6.8 KiB
6.8 KiB
EPIC-001: Proper Metrics Visualization System
Status: PROPOSED
Priority: P1 - Infrastructure
Owner: TBD (Allegro proposing, needs assignment)
Created: 2026-04-01
Current State (REAL METRICS - NO FAKES)
Test Suite Metrics (Hermes Agent)
Total Tests: 4,884
Passed: 3,930 (80.5%)
Failed: 680 (13.9%)
Errors: 274 (5.6%)
Skipped: 166 (3.4%)
Execution Time: 139.79s (2:19)
Breakdown by Category:
- ACP Tests: 29 passed, 2 failed, 5 skipped (after fixes)
- Core Agent: ~85% pass rate
- Tool Tests: Voice mode and web tools showing errors (config-related)

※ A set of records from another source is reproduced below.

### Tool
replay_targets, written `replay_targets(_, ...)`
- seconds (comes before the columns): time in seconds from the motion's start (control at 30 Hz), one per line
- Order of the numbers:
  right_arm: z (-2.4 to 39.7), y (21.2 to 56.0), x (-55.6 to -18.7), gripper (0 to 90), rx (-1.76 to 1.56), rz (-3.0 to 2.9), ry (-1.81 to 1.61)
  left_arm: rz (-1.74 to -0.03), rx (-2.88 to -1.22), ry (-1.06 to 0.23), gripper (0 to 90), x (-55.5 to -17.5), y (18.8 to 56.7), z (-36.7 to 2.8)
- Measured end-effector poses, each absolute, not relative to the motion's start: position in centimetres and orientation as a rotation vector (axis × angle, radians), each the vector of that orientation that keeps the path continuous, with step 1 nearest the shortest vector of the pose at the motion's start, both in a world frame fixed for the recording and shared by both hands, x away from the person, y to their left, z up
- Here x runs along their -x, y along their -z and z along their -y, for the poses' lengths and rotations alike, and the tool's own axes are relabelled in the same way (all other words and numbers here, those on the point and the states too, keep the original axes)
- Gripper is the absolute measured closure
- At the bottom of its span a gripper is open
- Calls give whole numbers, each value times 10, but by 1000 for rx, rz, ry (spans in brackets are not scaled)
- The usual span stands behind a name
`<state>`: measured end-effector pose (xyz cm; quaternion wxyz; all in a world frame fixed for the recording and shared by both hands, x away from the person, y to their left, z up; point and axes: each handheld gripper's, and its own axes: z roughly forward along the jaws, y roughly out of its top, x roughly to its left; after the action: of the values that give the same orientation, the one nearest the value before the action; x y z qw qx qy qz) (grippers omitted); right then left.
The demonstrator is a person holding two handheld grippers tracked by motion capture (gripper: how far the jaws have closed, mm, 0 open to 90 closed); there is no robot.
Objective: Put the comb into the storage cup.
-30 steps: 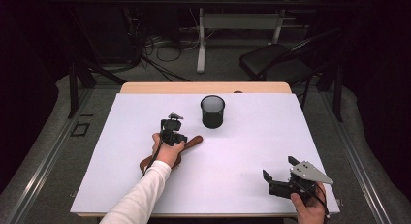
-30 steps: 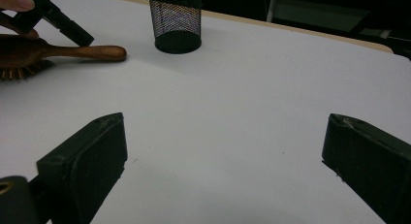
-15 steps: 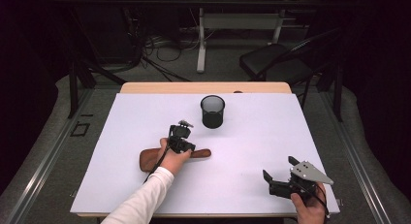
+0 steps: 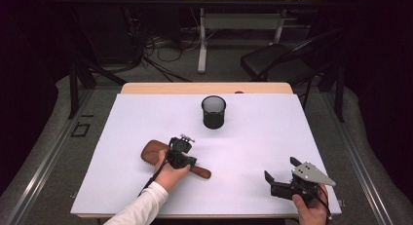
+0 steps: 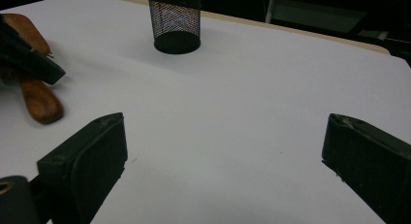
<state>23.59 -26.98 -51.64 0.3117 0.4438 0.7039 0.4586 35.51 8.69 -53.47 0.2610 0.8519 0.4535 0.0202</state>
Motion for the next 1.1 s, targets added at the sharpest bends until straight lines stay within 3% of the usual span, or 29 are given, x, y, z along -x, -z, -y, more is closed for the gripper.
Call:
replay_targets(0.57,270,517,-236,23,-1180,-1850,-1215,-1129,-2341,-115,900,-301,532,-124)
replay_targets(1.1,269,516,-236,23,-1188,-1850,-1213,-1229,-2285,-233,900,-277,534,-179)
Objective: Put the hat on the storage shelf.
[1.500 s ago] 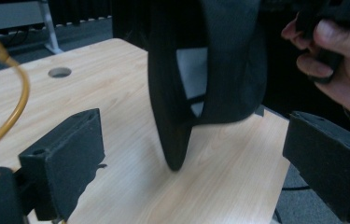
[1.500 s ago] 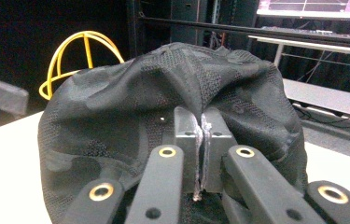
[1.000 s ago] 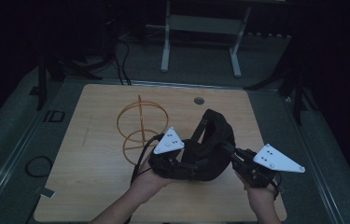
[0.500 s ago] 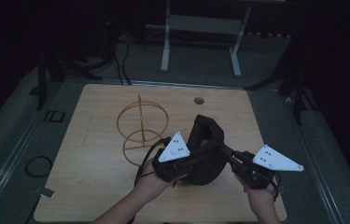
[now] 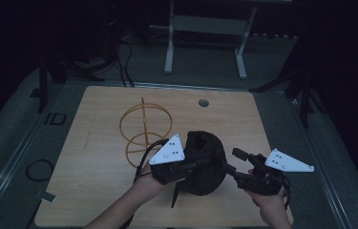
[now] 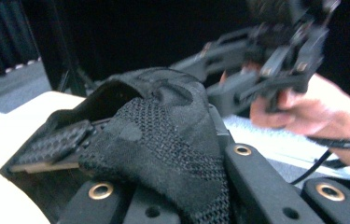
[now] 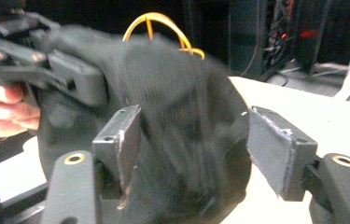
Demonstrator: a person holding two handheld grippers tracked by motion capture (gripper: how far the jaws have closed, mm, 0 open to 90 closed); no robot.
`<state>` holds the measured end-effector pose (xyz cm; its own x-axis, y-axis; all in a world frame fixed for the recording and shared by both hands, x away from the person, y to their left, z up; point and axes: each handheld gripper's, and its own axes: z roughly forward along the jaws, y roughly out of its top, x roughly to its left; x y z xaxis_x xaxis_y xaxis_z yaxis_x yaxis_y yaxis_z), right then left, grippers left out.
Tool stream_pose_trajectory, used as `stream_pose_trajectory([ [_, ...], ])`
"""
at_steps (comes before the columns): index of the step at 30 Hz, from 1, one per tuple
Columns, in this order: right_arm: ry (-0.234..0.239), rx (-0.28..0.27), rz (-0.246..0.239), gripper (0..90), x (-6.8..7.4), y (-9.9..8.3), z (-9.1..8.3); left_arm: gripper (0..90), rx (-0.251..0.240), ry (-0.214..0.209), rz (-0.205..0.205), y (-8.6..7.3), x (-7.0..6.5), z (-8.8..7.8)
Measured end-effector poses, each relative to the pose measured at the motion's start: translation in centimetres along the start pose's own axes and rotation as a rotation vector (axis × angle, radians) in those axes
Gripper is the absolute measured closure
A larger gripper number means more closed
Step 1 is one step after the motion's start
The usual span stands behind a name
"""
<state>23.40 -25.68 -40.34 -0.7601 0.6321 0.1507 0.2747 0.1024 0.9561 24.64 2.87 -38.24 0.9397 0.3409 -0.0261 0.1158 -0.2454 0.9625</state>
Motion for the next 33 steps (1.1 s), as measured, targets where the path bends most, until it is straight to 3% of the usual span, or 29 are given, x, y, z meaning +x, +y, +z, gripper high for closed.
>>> stream_pose_trajectory([
  [1, 0.028, 0.016, 0.014, 30.9, -0.1, -0.4, 0.3, 89.5, -0.029, -0.027, 0.014, 0.3, 0.0, -0.1],
  [2, 0.028, 0.016, 0.014, 30.9, -0.1, -0.4, 0.3, 89.6, -0.029, -0.027, 0.014, 0.3, 0.0, -0.1],
  [3, 0.027, 0.029, 0.009, 30.2, -0.1, -0.7, 0.5, 89.6, -0.050, -0.057, 0.015, 0.4, 0.0, -0.1],
  [8, 0.061, 0.027, 0.017, 36.1, -0.4, -0.8, 0.5, 89.5, -0.060, -0.072, 0.044, 0.4, -0.1, -0.1],
  [9, 0.083, 0.025, 0.004, 45.8, -0.3, -0.9, 0.5, 89.5, -0.065, -0.077, 0.038, 0.2, -0.1, -0.1],
  [10, 0.083, 0.025, 0.004, 45.8, -0.3, -0.9, 0.5, 89.5, -0.065, -0.077, 0.038, 0.2, -0.1, -0.1],
  [11, 0.085, 0.023, -0.011, 55.0, -0.1, -0.9, 0.5, 89.5, -0.068, -0.080, 0.036, 0.1, 0.0, -0.1],
  [13, 0.088, 0.012, -0.018, 63.2, 0.0, -0.8, 0.5, 89.5, -0.068, -0.074, 0.033, 0.0, 0.0, -0.1],
  [14, 0.088, 0.012, -0.018, 63.2, 0.0, -0.8, 0.5, 89.5, -0.065, -0.074, 0.033, 0.0, 0.0, -0.1],
  [15, 0.104, -0.009, -0.020, 75.4, 0.1, -0.7, 0.5, 89.4, -0.059, -0.061, 0.029, -0.1, 0.0, -0.1],
  [18, 0.092, -0.039, -0.028, 85.7, 0.4, -0.4, 0.4, 89.3, -0.053, -0.051, 0.032, -0.2, 0.0, -0.1],
  [21, 0.079, -0.059, -0.047, 87.9, 0.6, -0.1, 0.3, 89.2, -0.060, -0.055, 0.004, -0.4, 0.2, -0.2],
  [24, 0.079, -0.061, -0.056, 88.2, 0.7, 0.1, 0.3, 88.9, -0.061, -0.054, 0.004, -0.4, 0.2, -0.3],
  [25, 0.078, -0.051, -0.079, 88.4, 0.7, 0.4, 0.4, 88.3, -0.052, -0.044, -0.002, -0.4, 0.3, -0.4],
  [26, 0.081, -0.049, -0.082, 88.4, 0.7, 0.5, 0.4, 85.0, -0.052, -0.044, -0.002, -0.4, 0.3, -0.4],
  [29, 0.077, -0.047, -0.094, 88.5, 0.4, 0.9, 0.3, 53.7, -0.032, -0.011, 0.001, -0.3, 0.2, -0.5],
  [30, 0.077, -0.047, -0.094, 88.5, 0.4, 0.9, 0.3, 53.7, -0.029, 0.004, 0.010, -0.3, 0.2, -0.6],
  [31, 0.066, -0.043, -0.104, 88.5, 0.2, 1.4, 0.2, 44.5, -0.037, 0.002, 0.010, -0.4, 0.2, -0.7],
  [32, 0.066, -0.043, -0.104, 88.5, 0.2, 1.4, 0.2, 44.5, -0.042, 0.010, 0.011, -0.5, 0.2, -1.0],
  [33, 0.058, -0.045, -0.116, 88.5, 0.0, 1.9, 0.2, 37.9, -0.038, 0.052, 0.008, -0.6, 0.3, -1.4],
])
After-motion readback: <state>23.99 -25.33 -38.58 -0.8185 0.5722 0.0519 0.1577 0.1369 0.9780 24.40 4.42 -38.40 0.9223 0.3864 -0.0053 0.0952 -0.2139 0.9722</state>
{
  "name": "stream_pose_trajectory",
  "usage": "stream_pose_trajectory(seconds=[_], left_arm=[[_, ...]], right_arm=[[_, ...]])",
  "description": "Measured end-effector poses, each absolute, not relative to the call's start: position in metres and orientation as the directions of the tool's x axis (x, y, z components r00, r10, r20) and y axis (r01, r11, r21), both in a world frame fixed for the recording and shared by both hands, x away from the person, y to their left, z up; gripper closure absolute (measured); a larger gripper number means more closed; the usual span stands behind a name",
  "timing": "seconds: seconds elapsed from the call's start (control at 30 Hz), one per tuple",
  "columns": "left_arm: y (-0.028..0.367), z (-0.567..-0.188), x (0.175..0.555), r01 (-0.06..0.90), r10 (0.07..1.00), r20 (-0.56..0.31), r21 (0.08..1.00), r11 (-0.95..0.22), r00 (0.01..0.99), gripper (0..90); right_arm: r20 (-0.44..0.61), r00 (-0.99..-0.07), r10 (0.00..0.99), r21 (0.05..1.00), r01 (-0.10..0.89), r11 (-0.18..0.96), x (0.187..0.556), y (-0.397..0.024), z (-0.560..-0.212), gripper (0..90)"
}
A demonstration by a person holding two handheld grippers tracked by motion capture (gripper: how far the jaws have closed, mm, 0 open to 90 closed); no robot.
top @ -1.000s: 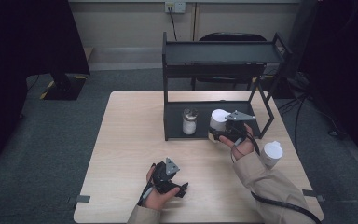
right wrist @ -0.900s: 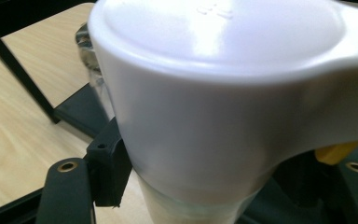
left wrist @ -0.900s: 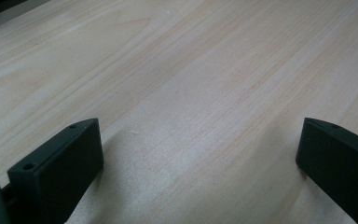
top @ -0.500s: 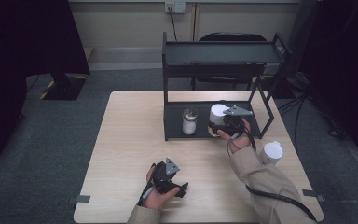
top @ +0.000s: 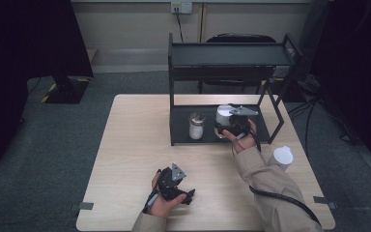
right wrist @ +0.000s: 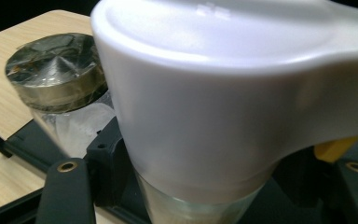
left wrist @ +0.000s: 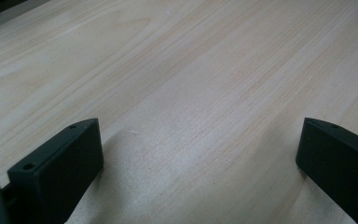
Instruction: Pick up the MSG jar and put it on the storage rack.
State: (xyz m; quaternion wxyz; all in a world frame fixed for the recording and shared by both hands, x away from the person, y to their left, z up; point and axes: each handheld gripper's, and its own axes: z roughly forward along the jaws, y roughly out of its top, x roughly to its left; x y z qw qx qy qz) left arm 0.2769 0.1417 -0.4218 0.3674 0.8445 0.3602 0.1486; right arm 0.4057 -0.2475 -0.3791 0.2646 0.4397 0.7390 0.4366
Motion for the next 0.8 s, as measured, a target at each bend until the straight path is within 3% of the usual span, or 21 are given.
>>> stream_pose_trajectory(seconds=[0.33,0.8], left_arm=[[0.142,-0.422,0.277,0.499,0.718,-0.014,0.728,-0.47,0.696,0.0],[0.142,-0.422,0.277,0.499,0.718,-0.014,0.728,-0.47,0.696,0.0]], right_arm=[[-0.061,-0.478,0.876,0.875,0.397,0.277,0.417,-0.239,-0.385,30.7],[-0.058,-0.481,0.875,0.874,0.399,0.277,0.43,-0.233,-0.391,30.7]])
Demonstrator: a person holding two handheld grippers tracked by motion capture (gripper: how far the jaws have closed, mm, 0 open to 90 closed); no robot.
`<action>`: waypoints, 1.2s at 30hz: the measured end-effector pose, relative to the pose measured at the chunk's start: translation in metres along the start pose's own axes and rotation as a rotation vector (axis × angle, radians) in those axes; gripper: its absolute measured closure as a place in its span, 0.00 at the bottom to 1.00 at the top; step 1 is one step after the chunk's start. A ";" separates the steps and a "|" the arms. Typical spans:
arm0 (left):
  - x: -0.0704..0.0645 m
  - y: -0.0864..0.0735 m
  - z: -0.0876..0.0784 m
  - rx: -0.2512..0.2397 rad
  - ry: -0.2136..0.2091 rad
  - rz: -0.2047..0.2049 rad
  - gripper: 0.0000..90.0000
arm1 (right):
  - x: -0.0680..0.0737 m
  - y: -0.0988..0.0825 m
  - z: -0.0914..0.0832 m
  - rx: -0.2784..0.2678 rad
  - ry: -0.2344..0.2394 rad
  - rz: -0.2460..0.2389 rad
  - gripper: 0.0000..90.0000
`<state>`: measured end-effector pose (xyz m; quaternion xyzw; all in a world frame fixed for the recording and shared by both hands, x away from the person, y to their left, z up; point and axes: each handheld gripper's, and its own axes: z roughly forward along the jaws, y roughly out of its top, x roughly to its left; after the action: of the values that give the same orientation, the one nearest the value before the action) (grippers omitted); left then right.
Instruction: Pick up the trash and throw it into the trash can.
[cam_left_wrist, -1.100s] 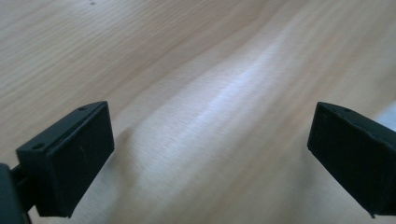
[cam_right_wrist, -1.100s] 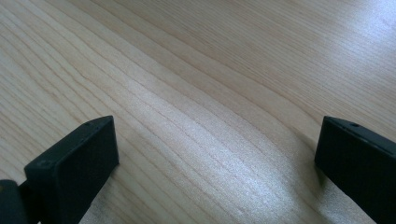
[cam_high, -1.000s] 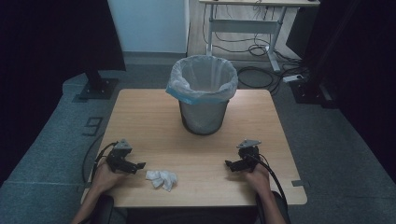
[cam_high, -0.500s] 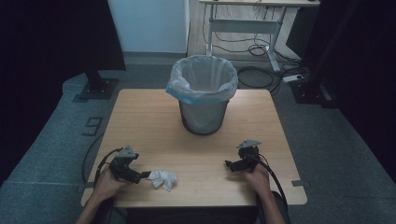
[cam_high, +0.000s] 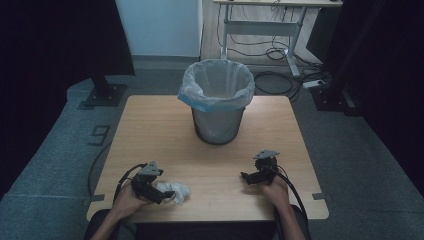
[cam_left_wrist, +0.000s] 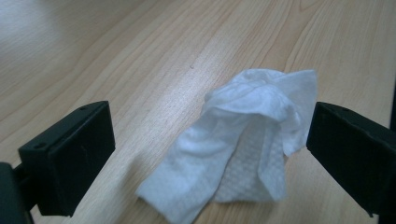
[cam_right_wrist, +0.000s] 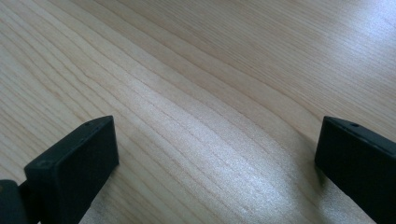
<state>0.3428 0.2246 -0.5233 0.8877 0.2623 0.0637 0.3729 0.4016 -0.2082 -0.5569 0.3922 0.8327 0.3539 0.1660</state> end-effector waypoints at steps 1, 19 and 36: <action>0.000 0.000 0.002 0.001 -0.004 0.001 0.02 | 0.000 0.000 0.000 0.000 0.001 0.000 0.00; -0.006 0.007 0.025 0.047 -0.025 0.102 0.53 | 0.000 0.000 0.000 0.000 0.001 0.000 0.00; 0.011 0.022 0.016 0.019 -0.035 0.054 0.80 | 0.000 0.000 0.000 0.000 0.000 0.000 0.00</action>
<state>0.3663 0.2072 -0.5207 0.8990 0.2324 0.0554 0.3671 0.4016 -0.2081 -0.5568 0.3921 0.8328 0.3538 0.1658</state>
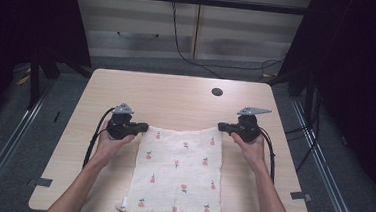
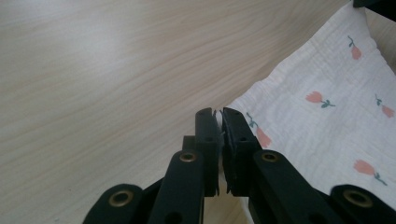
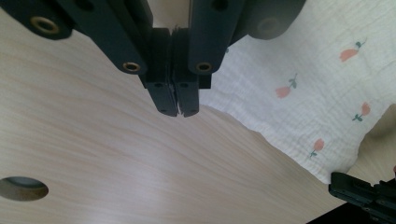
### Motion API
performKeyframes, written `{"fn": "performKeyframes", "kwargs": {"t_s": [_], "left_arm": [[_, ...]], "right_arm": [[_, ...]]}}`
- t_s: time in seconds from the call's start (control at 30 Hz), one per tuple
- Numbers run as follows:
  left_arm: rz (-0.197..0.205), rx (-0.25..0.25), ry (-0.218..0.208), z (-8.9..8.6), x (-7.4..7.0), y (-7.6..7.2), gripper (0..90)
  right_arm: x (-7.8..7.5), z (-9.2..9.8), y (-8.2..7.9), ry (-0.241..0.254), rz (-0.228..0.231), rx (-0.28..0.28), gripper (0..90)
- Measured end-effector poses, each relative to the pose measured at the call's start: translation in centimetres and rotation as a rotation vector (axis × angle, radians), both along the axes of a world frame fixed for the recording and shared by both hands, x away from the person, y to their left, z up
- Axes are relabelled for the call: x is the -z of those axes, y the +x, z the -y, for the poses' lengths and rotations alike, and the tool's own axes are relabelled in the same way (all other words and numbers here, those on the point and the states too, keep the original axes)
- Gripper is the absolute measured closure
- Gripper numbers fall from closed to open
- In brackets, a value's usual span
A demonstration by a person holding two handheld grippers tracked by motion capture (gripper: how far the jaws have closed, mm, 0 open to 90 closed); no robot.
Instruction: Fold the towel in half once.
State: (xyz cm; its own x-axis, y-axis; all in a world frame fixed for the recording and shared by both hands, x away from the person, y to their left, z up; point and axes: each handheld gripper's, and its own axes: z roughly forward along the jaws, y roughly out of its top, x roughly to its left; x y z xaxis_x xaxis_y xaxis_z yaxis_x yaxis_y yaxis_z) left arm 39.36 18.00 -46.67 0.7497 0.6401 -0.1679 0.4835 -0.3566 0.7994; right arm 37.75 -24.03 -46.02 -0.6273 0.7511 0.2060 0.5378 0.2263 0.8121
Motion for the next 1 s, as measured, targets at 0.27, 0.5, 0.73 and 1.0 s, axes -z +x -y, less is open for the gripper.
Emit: {"fn": "performKeyframes", "kwargs": {"t_s": [0.27, 0.5, 0.73, 1.0], "left_arm": [[0.036, -0.006, -0.031, -0.2, -1.3, -0.5, 85.7], [0.045, -0.014, -0.080, -0.7, -2.4, -0.3, 85.7], [0.089, -0.022, -0.121, -0.7, -4.2, -0.5, 85.7], [0.126, -0.008, -0.121, -0.2, -6.2, -0.2, 85.7]], "right_arm": [[-1.0, -0.1, -0.2, 0.015, 0.023, 0.000, 89.1], [-2.3, -0.1, -0.2, 0.031, 0.036, -0.011, 89.2], [-4.1, 0.2, 0.0, 0.025, 0.063, -0.007, 89.2], [-5.7, 0.0, 0.1, 0.004, 0.086, -0.026, 89.3]]}}
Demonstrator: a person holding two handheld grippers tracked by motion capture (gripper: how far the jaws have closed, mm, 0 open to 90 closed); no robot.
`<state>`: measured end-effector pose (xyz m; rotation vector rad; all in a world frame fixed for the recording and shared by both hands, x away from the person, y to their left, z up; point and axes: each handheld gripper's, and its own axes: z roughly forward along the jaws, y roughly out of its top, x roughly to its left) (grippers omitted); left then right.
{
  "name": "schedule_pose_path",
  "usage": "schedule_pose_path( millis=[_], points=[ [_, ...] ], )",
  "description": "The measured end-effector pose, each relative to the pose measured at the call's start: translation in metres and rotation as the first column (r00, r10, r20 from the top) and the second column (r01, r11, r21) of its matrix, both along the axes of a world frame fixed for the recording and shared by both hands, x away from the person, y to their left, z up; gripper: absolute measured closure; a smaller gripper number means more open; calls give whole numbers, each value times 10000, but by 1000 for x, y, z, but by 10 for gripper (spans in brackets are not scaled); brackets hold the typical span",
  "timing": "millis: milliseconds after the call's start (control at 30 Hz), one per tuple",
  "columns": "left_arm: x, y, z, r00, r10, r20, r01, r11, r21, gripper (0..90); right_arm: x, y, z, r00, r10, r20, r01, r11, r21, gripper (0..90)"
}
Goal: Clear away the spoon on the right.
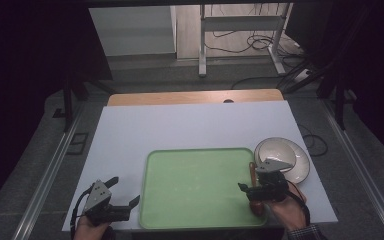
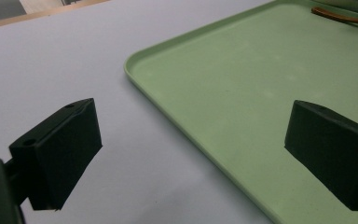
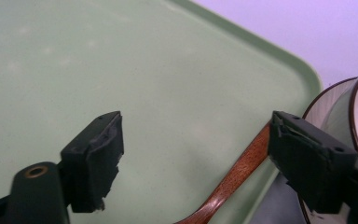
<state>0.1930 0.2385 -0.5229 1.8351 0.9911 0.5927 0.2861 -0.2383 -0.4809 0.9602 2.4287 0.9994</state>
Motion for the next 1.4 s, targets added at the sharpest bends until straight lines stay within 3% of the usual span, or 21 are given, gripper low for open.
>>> schedule_pose_path(
  millis=[667,1400],
  points=[
    [0,0,0,10000,6,28,-6,10000,19,33,-11,-9,8,9991,59,427,-78,9991,427,90],
    [0,0,0,10000,14,33,-14,10000,11,33,-25,-23,9,9991,-120,406,96,9983,581,26]
  ],
)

- E2E Tests: Excluded (require external services)
Provider Trait Spike Performance
Mock Provider: <1ms response
Kimi Provider: Ready (needs aiohttp)
Ollama Provider: Ready (needs local server)
Factory Pattern: Working
System Resources (Allegro VM - 167.99.126.228)
Memory: 7.8 GB total
Used: 980 MB (12.5%)
Free: 5.7 GB (73%)
Cache: 1.4 GB (18%)
Disk: 154 GB total
Used: 12 GB (8%)
Free: 143 GB (92%)
Load: 0.97 (1-min avg)
Uptime: 1:56
Wizard Health (From Monitoring Script)
Allegro-Primus Gateway: DOWN (port 8644)
Ezra Gateway: DOWN (port 8643)
Ollama: DOWN (port 11434)
Gitea: DOWN (port 3000)
SearXNG: DOWN (port 8080)
Note: All services operational on Ezra (143.198.27.163).
Allegro cannot reach them due to Tailscale isolation.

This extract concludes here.